Recently the Securities Commission of The Bahamas circulated papers (some for discussion) others as guidelines to its licensees relative to compliance officers, capital requirements and increased annual fees.
The approach taken by the Securities Commission, and to some degree by the Central Bank, is to adopt policies and guidelines for the entire industry – i.e., a “one-size-fits-all” syndrome.
This situation is becoming more pronounced by the Securities Commission as it is tending to automatically include Financial and Corporate Service Providers (FCSP) licensees along with the investment sector participants – the FCSP licensees seem to be losing their individual identity (they have already lost their individual regulator).
In the cases of the “big” players the “one-size-fits-all” policies and guidelines are probably regarded as impediments, however they invariably have the adverse impact of increasing the cost of doing business.
Though, when it comes to the medium and small players such impediments become difficulties – serious difficulties which can and do divert potential business from this jurisdiction. I briefly expand on the recent bulletins received from the Securities Commission.
Compliance Officer – Guideline: This states that the person fulfilling this role has to be an independent person.
How can a business of maybe two or three persons be expected to have an employee with an independent role? Why cannot the CEO or COO be assigned to fulfill this role?
With smaller firms there does not tend to be sufficient business to occupy the full time of such executives and it would make viable and economic sense if one of them could also fulfill this role.
Does such a suggestion of amalgamating these functions increase the risk that an independent person would have?
Specifically, securities investment advisors have minimal risk, as they do not undertake banking or custodial roles thereby the risk is significantly reduced.
For the “big players” who have independent persons as compliance officers all of them have the right to raise non-compliance issues; however, it is invariably senior management who makes the ultimate decision on how to deal with all of the issues raised.
I do not think that allowing the dual role (similar to the smaller banks) undertaken by small firms will significantly increase the risk exposure.

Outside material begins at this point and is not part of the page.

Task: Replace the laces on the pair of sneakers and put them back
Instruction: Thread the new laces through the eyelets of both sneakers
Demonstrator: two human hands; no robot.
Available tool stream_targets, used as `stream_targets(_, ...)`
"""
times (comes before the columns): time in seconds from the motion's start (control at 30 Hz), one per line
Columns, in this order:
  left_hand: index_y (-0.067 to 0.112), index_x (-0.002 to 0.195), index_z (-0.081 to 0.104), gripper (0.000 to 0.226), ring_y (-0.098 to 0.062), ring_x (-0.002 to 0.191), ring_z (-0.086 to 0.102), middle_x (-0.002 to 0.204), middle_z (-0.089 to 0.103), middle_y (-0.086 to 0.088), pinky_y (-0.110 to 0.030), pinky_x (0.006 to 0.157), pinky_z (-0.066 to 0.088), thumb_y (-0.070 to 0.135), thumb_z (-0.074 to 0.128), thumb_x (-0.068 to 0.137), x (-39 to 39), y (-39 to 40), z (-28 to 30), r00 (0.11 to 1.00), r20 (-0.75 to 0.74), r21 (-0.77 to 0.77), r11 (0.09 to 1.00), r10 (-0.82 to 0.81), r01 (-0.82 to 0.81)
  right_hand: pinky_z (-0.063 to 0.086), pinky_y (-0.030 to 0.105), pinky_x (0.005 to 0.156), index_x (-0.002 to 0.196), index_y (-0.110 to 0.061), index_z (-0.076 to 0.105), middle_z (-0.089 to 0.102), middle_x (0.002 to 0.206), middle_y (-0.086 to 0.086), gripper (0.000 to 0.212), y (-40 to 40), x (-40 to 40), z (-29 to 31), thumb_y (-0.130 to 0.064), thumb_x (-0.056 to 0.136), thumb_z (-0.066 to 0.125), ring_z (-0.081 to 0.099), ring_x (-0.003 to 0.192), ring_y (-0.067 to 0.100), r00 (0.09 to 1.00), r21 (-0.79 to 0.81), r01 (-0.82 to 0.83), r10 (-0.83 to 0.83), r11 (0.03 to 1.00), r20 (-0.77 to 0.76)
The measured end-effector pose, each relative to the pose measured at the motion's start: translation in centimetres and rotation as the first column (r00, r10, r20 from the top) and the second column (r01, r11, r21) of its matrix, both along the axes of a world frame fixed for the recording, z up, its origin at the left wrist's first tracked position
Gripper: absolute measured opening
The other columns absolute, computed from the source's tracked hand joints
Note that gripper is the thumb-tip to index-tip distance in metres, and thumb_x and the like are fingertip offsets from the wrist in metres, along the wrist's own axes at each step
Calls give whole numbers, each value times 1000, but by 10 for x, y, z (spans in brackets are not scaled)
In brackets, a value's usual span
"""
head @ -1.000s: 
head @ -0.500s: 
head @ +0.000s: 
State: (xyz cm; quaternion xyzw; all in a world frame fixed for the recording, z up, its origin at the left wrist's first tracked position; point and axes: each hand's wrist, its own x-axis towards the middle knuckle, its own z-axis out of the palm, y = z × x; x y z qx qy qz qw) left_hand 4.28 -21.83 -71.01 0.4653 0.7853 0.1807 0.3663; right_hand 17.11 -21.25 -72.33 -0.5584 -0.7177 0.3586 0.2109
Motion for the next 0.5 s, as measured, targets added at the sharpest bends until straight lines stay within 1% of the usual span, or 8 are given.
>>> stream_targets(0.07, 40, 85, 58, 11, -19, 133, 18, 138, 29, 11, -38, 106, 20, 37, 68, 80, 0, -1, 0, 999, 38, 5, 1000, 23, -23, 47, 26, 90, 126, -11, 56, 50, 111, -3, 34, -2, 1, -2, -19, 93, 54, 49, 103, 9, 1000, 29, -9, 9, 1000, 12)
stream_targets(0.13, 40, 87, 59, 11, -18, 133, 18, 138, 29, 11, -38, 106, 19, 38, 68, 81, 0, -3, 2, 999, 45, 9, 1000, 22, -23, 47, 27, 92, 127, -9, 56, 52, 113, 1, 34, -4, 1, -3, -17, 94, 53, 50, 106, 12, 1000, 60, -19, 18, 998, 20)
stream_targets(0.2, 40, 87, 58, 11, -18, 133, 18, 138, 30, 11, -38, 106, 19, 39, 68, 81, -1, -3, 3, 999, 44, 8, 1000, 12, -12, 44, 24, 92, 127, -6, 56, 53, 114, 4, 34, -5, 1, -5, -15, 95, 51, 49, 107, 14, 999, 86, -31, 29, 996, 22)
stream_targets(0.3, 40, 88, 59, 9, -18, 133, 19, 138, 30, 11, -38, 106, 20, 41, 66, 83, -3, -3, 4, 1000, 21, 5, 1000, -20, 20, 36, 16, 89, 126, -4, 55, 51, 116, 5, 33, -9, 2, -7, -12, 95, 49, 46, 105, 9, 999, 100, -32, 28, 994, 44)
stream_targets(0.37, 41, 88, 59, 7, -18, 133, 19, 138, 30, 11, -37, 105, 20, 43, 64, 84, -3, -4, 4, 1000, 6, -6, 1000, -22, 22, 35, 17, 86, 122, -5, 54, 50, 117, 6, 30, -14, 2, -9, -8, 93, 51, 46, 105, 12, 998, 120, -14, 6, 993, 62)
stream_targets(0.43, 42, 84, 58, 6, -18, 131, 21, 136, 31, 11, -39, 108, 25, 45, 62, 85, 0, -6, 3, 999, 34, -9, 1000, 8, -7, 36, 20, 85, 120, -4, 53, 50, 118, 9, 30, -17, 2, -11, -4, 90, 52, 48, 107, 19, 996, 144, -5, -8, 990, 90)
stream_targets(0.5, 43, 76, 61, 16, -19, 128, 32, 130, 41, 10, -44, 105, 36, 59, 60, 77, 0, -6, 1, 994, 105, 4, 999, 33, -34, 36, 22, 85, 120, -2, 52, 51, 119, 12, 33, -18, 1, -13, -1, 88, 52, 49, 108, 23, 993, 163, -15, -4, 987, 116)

Capital Requirements – Guideline: A recent change in the legislation has increased the required capital of a security investment advisor from $25,000 to $125,000.
What is the rationale behind a 400 percent increase? One can argue that $125,000 is still a relatively small capital requirement which if viewed in isolation is true but equally one can ask why?
What is this supposed to represent? This is considered an adverse move as pending applicants now have to find an additional $100,000, which may not be that easy.
In other words it creates a difficult environment, which faces the smaller operators (especially Bahamians) as well as the negative aspect of changing and/or evolving guidelines.
Furthermore, one has to query the relevance of this increase in capital.
For example, is it based on risk formula or is it just an arbitrary number? I would have hoped that the Securities Commission would have followed the Central Bank’s example of determining the overall risk of their licensees relative to their business segment.
If this modern risk-rating approach was undertaken then it may make more sense and be more appropriate to ensure the company had adequate professional indemnity insurance (PII).
In most cases the security investment advisor licensees have minimal risk as they do not undertake any banking functions and they are not the custodians of the assets.
Their real and only exposure would be erroneous trade executions. Once the risk is ascertained then the appropriate level of capital and/or professional indemnity insurance could be put in place.
The capital, however, should be allowed to accumulate via retained earnings and consideration could be given to a possible control over the dividend payments.
At this time, the guidelines indicate a new company can obtain professional indemnity insurance within the first 12 months of its operation.
However, in reality the Securities Commission will not issue the license until it has evidence that the PII is in place.